--- Your instructions ---
Select the lines below containing the word "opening".

Start of Data extracts

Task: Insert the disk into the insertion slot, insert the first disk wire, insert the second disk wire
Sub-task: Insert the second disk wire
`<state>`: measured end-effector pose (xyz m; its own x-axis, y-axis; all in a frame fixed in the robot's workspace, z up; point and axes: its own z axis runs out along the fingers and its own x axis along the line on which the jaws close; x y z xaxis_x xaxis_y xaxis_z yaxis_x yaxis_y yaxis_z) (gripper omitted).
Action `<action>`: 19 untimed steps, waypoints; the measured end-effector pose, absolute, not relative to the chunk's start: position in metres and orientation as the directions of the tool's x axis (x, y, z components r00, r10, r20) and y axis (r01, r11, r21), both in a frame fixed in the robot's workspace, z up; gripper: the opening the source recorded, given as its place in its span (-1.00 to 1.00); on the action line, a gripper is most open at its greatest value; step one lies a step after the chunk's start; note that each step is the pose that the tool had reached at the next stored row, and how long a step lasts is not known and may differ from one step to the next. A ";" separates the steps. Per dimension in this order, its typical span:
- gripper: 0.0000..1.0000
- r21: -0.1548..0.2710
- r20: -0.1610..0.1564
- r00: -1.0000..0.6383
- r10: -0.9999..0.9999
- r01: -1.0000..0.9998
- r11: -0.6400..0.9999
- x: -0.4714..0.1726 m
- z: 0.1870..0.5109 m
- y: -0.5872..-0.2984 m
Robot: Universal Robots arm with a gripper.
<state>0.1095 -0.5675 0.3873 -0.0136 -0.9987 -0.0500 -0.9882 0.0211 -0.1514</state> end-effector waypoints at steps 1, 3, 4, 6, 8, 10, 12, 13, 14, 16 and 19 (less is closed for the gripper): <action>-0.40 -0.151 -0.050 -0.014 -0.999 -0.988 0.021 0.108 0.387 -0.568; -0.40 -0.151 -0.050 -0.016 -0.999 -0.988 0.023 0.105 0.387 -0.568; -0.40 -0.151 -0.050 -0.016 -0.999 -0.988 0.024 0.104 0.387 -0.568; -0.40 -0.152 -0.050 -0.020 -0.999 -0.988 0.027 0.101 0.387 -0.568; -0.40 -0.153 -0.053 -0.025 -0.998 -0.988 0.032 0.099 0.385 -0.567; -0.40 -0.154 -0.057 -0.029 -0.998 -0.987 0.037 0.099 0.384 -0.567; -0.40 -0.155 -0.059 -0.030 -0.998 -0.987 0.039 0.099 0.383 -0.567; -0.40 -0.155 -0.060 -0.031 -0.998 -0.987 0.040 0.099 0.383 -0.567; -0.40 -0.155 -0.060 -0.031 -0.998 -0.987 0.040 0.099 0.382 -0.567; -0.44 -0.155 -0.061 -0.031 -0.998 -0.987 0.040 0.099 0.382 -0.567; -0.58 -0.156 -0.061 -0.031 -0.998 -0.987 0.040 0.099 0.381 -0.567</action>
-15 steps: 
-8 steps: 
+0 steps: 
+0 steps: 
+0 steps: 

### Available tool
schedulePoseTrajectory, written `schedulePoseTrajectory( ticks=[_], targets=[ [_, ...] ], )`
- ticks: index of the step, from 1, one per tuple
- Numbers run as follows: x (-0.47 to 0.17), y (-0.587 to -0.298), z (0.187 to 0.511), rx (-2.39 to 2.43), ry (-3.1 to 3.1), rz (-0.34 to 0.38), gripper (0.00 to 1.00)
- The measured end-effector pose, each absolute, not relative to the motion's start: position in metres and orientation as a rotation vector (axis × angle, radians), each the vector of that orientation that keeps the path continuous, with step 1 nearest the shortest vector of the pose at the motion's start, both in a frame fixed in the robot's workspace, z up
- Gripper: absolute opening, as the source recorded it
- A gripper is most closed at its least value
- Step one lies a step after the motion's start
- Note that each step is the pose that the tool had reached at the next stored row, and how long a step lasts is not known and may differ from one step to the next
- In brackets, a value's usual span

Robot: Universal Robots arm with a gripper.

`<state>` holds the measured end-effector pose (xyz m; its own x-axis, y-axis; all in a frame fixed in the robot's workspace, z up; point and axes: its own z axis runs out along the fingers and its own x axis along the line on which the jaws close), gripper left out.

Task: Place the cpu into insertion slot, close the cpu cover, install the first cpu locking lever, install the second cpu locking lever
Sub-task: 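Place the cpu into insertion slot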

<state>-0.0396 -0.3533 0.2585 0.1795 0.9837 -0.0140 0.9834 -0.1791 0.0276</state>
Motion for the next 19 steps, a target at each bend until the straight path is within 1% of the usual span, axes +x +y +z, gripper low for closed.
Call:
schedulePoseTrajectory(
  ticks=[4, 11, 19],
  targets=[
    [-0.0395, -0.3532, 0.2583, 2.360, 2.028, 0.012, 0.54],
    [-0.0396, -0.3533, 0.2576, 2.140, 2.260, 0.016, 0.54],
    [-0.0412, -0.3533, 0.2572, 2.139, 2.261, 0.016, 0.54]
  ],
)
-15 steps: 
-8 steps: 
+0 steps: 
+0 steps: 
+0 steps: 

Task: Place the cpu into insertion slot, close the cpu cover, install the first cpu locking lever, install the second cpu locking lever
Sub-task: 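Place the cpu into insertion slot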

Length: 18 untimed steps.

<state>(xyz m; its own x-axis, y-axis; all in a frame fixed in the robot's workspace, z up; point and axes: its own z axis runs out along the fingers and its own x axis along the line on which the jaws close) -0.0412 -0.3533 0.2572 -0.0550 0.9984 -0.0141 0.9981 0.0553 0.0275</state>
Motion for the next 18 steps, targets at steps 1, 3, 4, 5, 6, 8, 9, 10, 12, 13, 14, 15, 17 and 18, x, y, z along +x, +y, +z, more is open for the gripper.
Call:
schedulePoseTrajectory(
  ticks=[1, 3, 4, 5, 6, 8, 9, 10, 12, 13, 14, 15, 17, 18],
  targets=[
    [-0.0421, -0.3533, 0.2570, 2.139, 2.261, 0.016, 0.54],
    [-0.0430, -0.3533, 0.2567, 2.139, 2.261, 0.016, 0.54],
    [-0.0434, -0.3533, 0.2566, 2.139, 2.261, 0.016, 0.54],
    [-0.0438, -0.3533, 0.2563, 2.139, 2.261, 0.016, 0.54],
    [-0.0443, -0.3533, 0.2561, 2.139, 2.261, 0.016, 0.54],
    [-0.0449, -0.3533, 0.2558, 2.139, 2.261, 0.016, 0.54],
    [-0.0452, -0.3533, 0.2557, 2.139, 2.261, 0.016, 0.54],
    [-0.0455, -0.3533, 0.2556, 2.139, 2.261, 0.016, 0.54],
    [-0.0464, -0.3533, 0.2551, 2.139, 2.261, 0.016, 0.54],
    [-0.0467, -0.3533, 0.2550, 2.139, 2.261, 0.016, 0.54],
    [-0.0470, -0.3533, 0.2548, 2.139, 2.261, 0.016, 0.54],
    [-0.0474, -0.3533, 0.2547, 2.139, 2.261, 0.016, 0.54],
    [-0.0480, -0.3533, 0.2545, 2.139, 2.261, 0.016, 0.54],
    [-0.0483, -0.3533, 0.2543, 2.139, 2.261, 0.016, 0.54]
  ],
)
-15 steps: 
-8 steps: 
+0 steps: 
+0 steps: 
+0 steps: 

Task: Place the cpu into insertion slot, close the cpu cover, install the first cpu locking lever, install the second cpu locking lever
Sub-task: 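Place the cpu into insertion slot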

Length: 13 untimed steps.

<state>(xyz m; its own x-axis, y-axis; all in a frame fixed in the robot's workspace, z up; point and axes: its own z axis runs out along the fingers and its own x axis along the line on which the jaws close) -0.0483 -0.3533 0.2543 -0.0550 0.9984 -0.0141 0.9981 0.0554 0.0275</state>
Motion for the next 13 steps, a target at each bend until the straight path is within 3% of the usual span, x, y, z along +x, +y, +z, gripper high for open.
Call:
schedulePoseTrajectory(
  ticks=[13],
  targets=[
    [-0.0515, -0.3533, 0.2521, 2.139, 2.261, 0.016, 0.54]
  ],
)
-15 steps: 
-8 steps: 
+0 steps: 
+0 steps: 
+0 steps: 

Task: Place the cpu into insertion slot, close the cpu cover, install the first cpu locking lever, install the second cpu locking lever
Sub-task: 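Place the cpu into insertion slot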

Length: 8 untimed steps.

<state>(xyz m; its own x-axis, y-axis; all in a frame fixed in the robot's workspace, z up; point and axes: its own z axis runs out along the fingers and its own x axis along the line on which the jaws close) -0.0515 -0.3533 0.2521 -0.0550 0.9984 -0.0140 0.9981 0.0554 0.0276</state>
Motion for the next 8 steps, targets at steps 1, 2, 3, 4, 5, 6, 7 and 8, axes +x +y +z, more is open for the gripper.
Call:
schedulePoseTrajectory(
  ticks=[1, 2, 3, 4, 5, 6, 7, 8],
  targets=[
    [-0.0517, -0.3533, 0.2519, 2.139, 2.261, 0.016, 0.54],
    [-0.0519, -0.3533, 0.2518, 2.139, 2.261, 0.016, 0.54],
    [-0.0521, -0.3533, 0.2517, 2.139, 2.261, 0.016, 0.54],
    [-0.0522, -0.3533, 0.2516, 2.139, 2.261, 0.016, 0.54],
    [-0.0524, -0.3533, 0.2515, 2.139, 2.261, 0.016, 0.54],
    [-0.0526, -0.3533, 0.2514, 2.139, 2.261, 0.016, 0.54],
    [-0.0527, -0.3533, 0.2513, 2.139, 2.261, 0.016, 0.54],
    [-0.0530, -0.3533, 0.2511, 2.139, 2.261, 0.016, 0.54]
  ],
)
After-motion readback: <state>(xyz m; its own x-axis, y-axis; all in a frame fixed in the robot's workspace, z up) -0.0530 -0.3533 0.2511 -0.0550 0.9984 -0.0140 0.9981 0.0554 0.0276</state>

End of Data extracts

--- The completed task ---
Action `<action>`: 19 untimed steps, waypoints; the measured end-effector pose, absolute, not relative to the chunk's start: position in metres and orientation as the directions of the tool's x axis (x, y, z components r00, r10, r20) and y axis (r01, r11, r21), both in a frame fixed in the robot's workspace, z up; gripper: the opening the source recorded, given as its place in its span (-1.00 to 1.00); on the action line, a gripper is most open at its greatest value; step one lies a step after the chunk's start; note that each step is the pose that the tool had reached at the next stored row, and how long a step lasts is not known and may differ from one step to the next. A ";" separates the steps. Per dimension in this order, its typical span:
- Gripper: absolute opening, as the source recorded it

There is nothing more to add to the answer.